• [What to produce]: Verbatim copy, pictures excluded: every line from the one with "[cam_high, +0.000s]" through the final line of the data below, and no other line.

• [Raw data]:

-- Opening Marker --

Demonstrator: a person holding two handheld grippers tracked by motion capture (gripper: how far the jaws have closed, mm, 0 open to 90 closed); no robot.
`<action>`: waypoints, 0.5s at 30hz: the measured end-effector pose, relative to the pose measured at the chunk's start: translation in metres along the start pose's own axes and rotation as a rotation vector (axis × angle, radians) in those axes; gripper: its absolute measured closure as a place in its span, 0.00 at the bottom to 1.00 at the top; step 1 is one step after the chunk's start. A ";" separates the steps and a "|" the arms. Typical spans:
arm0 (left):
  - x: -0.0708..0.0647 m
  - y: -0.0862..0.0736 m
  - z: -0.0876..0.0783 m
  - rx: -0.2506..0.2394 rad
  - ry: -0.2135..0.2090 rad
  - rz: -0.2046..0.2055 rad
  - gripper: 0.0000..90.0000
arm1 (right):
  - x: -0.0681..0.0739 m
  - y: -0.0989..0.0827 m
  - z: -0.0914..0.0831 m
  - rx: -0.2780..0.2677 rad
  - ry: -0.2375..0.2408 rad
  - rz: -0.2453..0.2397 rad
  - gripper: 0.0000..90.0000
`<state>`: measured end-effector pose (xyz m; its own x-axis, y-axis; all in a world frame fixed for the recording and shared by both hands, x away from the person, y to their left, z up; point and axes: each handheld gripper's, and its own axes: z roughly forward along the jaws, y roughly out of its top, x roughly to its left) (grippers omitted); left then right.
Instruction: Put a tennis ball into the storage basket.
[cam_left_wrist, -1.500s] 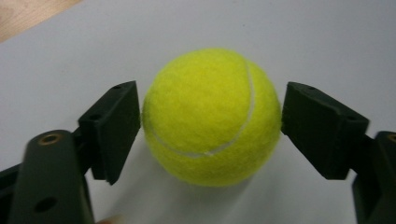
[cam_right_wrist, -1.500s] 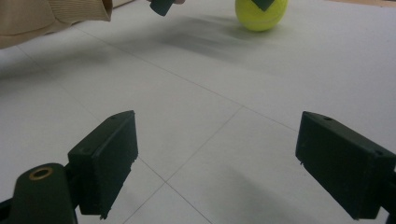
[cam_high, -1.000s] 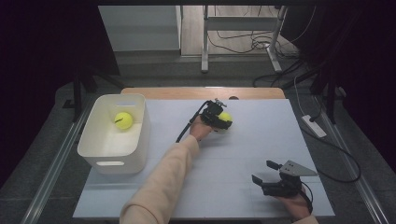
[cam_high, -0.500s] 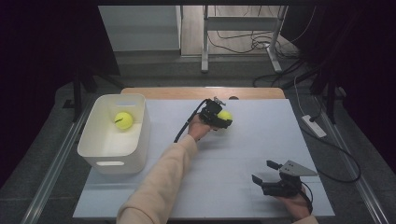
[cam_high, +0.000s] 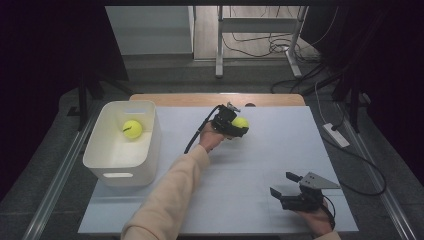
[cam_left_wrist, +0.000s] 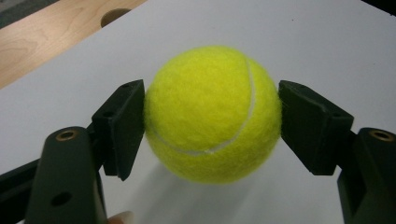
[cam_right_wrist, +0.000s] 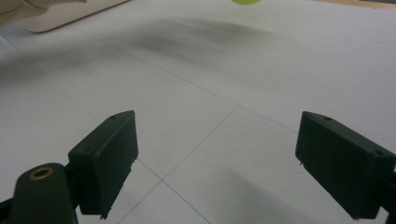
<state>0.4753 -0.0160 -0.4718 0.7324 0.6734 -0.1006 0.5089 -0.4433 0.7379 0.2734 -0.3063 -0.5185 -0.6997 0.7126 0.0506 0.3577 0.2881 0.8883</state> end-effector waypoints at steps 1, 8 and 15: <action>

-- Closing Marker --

• [Answer below]:
[cam_high, +0.000s] 
[cam_left_wrist, +0.000s] 
[cam_right_wrist, +0.000s] 
<state>0.4753 -0.0160 -0.4718 0.7324 0.6734 -0.1006 0.5089 -0.4433 0.7379 0.2734 -0.3063 -0.5185 -0.6997 0.7126 0.0506 0.3577 0.2881 0.8883</state> end-effector waypoints at steps 1, 8 and 15: <action>

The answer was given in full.